Namlea, Langgur News – Ketua Tim AMANAH, Hayrudin Kalidupa, dua kali mangkir dari undangan klarifikasi yang dilayangkan oleh Bawaslu Kabupaten Buru terkait laporan dugaan ketidaknetralan Ketua KPPS TPS 2 Desa Debowae saat Pemungutan Suara Ulang (PSU) pada 5 April 2025.
Koordinator Divisi Penanganan Pelanggaran dan Penyelesaian Sengketa (P3S) Bawaslu Buru, Epsus Klion Tomhisa, menjelaskan kepada awak media, Sabtu (19/4/2025), bahwa Bawaslu membutuhkan keterangan langsung dari pelapor, terlapor, dan dua orang saksi.
Namun hingga dua kali pemanggilan, Hayrudin dan salah satu saksi tidak kunjung hadir.
“Pemanggilan pertama dilakukan pada Selasa (15/4), namun hanya dihadiri oleh terlapor dan satu saksi. Surat panggilan kedua dikirimkan untuk hadir pada Rabu (16/4), tapi tetap tidak dipenuhi,” ungkap Epsus.
Karena batas waktu penanganan laporan, dan minimnya keterangan yang diperoleh, Bawaslu tidak menemukan bukti yang cukup untuk menindaklanjuti laporan tersebut.
“Laporan dugaan ketidaknetralan tidak terbukti. Sekali lagi, tidak terbukti,” tegas Epsus.
Tak hanya itu, Epsus juga menyebut satu laporan yang masuk pada 14 April tidak memenuhi syarat materil karena tidak mengandung unsur dugaan pelanggaran. Akibatnya, laporan tersebut tidak diregistrasi oleh Bawaslu.
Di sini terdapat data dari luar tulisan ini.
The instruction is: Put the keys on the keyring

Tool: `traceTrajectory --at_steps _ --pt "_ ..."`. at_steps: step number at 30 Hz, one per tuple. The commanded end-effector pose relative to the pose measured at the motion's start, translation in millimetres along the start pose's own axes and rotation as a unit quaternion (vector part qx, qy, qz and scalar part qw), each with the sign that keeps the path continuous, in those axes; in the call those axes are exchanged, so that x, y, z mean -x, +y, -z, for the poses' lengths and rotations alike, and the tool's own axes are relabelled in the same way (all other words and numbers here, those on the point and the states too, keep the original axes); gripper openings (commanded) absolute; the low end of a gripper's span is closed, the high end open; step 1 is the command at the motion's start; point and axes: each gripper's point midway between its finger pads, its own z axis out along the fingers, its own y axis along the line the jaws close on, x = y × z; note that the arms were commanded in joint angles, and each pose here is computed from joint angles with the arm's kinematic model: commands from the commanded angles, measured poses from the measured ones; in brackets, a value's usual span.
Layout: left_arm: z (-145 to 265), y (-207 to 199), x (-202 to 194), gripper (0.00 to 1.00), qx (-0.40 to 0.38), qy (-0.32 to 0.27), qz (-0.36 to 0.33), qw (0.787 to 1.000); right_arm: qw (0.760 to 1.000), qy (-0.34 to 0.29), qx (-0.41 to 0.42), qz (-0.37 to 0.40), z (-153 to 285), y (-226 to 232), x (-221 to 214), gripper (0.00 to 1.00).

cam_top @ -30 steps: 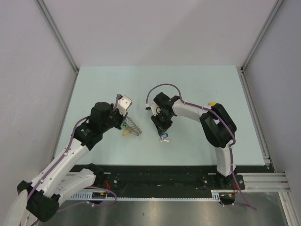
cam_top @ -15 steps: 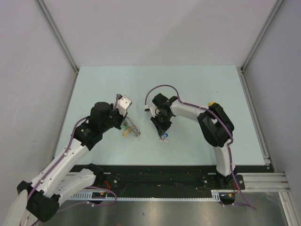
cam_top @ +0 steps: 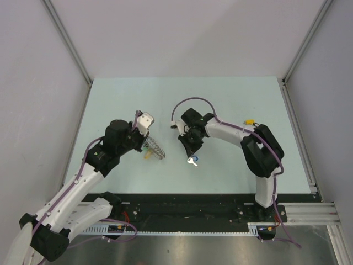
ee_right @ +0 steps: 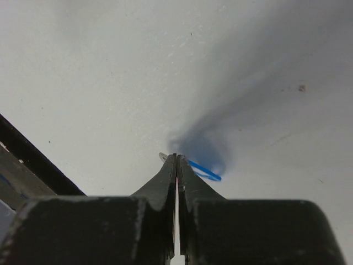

Sebelumnya, Sentra Gakkumdu Kabupaten Buru juga menyatakan bahwa enam laporan yang dilayangkan oleh Hayrudin Kalidupa terkait pelanggaran saat PSU di TPS 2 Debowae tidak terbukti.
“Enam laporan itu sudah dikaji bersama oleh Bawaslu, penyidik kepolisian, dan jaksa penuntut umum. Hasilnya, tidak ditemukan pelanggaran pemilu,” jelas Epsus dalam keterangan pers pada Selasa malam (15/4).
Sementara itu, dua laporan lainnya yang masuk pada 11 April juga telah ditelaah. Satu laporan tidak memenuhi syarat materil, sedangkan satu lainnya—yang juga terkait dugaan ketidaknetralan KPPS—masih dalam proses klarifikasi.
“Hari ini klarifikasi sudah dilakukan. Baru pihak terlapor yang hadir. Pemanggilan kedua untuk pelapor dan saksi juga telah kami kirimkan,” ujarnya.
Epsus menambahkan, pada Senin (14/4), satu laporan baru kembali masuk dan saat ini masih dalam kajian awal untuk menilai apakah memenuhi syarat formil dan materil.